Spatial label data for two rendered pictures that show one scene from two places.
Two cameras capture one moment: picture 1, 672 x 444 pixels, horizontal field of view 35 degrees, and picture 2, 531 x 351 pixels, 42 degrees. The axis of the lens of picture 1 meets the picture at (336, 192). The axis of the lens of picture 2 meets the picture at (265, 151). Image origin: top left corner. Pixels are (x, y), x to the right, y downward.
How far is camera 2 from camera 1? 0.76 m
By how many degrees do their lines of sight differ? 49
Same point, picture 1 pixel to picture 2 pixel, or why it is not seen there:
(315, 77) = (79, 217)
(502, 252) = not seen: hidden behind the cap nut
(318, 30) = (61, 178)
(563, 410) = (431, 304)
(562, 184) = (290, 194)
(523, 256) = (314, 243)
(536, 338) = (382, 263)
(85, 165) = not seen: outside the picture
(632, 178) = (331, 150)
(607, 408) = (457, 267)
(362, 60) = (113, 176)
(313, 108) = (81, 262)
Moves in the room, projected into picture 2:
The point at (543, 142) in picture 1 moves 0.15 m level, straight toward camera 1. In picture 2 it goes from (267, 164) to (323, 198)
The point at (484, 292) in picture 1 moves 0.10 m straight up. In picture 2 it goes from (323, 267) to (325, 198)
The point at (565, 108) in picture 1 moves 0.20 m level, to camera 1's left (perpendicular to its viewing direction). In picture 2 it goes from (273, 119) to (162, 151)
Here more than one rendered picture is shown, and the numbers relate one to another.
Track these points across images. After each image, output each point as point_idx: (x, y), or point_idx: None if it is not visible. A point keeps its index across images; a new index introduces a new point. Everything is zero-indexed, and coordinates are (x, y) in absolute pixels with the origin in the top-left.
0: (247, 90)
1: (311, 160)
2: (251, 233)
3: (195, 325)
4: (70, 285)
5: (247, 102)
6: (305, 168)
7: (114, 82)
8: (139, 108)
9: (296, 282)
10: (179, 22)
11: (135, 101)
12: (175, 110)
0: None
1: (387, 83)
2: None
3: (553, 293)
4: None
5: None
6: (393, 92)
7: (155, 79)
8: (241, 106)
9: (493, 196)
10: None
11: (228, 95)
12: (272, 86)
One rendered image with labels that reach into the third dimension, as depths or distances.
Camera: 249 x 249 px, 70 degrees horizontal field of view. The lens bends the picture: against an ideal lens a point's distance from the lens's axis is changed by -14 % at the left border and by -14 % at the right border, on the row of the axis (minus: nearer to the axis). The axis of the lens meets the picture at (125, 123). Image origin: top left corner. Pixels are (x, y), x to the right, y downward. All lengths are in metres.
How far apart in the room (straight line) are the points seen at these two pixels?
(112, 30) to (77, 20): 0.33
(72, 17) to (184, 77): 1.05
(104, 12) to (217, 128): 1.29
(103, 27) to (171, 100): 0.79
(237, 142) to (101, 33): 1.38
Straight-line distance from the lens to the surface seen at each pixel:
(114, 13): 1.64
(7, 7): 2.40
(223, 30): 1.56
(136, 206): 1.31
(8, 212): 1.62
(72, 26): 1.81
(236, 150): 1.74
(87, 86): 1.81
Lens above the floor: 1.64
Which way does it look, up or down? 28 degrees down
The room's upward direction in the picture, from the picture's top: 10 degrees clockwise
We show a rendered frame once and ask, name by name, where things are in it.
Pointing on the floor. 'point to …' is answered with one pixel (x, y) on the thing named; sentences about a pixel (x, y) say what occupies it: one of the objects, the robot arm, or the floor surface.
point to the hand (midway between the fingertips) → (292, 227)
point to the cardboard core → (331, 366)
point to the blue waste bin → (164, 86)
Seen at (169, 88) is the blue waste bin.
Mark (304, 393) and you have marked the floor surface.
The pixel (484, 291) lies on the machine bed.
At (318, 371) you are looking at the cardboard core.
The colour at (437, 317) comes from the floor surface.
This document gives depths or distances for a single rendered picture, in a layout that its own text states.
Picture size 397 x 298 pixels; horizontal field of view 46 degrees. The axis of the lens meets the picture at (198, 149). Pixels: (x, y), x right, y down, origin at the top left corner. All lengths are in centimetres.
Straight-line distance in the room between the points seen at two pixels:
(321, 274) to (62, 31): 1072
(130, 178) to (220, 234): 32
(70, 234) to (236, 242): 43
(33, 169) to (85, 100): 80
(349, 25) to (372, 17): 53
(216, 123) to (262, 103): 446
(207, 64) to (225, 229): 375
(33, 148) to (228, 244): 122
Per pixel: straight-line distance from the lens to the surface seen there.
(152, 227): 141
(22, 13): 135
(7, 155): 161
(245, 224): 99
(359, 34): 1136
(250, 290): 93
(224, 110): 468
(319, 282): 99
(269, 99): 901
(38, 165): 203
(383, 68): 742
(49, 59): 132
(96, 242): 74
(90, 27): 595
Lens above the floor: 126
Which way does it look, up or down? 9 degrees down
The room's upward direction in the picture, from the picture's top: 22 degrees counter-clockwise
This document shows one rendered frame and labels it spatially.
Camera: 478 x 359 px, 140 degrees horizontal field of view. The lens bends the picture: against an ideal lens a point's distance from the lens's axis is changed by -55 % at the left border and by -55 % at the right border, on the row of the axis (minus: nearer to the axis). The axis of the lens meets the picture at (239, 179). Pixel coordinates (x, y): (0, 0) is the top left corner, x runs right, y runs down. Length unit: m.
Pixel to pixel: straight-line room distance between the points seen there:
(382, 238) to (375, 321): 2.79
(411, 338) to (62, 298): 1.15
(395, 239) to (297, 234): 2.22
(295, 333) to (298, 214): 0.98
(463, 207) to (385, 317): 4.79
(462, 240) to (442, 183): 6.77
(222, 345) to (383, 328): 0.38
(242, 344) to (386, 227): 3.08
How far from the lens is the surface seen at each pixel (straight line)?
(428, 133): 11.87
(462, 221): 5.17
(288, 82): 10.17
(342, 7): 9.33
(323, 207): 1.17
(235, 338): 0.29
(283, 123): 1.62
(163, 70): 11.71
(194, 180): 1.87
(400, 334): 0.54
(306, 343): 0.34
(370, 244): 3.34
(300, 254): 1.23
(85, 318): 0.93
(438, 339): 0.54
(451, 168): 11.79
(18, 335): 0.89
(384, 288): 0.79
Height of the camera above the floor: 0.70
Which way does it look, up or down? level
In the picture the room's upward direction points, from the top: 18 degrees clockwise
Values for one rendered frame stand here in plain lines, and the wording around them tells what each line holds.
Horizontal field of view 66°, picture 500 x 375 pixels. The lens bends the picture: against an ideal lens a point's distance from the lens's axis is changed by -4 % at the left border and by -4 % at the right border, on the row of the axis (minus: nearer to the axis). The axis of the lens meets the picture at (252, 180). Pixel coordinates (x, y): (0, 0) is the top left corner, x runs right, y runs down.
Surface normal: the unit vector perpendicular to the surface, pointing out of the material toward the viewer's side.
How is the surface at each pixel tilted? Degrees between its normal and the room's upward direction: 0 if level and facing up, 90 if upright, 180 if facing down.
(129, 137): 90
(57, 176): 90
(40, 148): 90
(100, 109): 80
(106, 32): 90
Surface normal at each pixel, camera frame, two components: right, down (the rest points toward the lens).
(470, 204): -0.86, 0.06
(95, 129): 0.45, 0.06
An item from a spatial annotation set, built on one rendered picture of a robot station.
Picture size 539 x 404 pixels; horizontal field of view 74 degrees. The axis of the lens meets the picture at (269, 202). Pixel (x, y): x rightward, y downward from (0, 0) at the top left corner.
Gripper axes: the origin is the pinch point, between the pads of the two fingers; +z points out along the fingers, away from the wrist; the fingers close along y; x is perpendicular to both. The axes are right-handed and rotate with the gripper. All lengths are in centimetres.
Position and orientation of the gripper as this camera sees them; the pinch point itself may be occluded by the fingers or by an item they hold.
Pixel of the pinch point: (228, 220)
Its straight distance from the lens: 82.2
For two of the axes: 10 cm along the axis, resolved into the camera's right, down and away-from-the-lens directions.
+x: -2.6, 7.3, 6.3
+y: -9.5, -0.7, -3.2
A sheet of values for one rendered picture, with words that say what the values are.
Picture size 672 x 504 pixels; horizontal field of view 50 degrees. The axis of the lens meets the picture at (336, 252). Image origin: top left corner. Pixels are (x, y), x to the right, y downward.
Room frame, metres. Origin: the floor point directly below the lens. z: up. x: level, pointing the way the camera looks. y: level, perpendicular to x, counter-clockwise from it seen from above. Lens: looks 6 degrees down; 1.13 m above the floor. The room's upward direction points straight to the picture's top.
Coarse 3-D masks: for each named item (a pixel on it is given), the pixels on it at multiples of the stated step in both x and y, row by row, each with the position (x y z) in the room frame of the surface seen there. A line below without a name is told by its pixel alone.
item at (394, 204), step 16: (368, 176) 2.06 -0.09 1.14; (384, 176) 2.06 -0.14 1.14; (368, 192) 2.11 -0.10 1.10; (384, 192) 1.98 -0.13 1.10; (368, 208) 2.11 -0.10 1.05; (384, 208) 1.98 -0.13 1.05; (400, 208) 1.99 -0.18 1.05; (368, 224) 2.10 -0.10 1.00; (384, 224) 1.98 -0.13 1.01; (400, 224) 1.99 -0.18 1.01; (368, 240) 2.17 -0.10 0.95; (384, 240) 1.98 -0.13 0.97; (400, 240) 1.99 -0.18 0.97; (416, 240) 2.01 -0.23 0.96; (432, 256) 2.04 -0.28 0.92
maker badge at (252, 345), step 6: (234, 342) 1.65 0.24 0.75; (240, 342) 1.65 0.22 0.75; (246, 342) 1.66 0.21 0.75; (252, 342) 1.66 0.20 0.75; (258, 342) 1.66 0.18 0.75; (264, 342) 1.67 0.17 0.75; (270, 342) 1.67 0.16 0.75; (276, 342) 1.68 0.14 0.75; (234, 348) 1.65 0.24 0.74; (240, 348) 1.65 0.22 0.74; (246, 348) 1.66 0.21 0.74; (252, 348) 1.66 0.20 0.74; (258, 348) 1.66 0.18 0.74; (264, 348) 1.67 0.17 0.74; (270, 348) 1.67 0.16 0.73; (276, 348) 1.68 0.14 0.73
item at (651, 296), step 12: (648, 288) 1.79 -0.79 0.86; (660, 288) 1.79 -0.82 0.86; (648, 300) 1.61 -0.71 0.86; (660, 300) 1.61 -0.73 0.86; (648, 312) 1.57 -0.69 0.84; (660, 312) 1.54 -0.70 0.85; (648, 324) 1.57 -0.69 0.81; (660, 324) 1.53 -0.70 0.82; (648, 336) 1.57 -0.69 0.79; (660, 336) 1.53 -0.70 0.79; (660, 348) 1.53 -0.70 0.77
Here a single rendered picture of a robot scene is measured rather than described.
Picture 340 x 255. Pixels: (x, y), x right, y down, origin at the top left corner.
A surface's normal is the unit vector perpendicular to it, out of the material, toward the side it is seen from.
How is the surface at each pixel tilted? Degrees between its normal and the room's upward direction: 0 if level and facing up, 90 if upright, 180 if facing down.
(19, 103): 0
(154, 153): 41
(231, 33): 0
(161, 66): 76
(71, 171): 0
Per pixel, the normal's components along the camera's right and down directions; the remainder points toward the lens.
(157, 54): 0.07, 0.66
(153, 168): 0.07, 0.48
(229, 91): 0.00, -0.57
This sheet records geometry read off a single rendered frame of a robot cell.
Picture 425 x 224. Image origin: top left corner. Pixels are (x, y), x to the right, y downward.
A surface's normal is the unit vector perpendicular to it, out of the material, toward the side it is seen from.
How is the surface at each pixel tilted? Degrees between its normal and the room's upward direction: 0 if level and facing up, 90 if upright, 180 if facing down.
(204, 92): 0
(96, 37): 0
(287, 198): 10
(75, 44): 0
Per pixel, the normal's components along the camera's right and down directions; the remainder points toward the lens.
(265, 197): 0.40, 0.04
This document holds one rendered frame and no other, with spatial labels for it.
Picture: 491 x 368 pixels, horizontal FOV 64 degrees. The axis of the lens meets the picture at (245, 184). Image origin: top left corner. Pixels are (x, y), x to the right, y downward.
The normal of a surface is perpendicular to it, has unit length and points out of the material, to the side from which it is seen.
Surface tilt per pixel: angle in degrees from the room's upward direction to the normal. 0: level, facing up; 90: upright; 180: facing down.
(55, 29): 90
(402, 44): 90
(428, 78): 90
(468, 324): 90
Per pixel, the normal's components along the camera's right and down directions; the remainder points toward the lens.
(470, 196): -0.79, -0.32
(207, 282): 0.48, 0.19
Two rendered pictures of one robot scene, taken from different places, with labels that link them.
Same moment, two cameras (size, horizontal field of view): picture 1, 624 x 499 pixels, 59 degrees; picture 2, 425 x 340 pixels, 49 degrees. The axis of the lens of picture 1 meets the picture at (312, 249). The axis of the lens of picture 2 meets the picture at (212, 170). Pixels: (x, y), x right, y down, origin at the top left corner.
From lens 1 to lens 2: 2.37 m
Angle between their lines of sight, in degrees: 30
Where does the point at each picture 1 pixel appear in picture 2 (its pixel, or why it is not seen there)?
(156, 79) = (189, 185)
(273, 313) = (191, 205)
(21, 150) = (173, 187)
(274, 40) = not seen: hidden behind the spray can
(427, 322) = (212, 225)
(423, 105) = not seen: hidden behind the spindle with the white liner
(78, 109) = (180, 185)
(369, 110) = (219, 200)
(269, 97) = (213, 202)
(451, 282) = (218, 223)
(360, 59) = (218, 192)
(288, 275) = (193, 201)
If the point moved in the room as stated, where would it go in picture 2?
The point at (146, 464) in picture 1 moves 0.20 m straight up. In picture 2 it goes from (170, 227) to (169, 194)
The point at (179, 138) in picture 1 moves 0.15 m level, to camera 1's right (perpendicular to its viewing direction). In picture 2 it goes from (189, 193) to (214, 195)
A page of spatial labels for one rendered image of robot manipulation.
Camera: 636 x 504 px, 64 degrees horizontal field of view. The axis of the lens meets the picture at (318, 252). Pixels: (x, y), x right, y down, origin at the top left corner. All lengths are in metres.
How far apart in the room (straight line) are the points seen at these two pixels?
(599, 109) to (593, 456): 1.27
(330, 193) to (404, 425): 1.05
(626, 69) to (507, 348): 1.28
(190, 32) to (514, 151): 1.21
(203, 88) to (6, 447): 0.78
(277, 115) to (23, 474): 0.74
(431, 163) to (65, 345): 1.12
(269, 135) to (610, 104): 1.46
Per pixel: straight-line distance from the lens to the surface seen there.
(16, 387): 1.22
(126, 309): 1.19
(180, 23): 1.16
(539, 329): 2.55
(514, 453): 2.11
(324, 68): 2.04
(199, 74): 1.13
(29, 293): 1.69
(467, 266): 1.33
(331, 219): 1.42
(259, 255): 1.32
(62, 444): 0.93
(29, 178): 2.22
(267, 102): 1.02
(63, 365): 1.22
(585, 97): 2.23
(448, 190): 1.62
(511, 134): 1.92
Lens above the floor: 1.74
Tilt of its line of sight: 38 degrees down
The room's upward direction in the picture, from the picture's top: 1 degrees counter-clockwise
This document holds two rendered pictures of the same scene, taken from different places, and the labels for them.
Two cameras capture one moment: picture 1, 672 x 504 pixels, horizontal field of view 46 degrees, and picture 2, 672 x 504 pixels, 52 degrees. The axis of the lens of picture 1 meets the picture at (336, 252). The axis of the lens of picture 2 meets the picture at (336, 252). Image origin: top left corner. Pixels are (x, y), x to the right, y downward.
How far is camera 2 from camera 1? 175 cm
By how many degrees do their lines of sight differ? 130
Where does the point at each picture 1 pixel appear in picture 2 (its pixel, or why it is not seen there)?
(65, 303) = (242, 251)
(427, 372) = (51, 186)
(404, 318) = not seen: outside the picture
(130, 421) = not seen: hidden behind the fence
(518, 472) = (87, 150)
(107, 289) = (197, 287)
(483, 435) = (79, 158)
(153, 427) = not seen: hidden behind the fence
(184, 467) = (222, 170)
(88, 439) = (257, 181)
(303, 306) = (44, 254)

--

• **Instructions to follow**: Write out exactly the lines starting with the one that holds "(107, 289) = (197, 287)" and running through the last line above.

• **Solution to this problem**:
(107, 289) = (197, 287)
(483, 435) = (79, 158)
(153, 427) = not seen: hidden behind the fence
(184, 467) = (222, 170)
(88, 439) = (257, 181)
(303, 306) = (44, 254)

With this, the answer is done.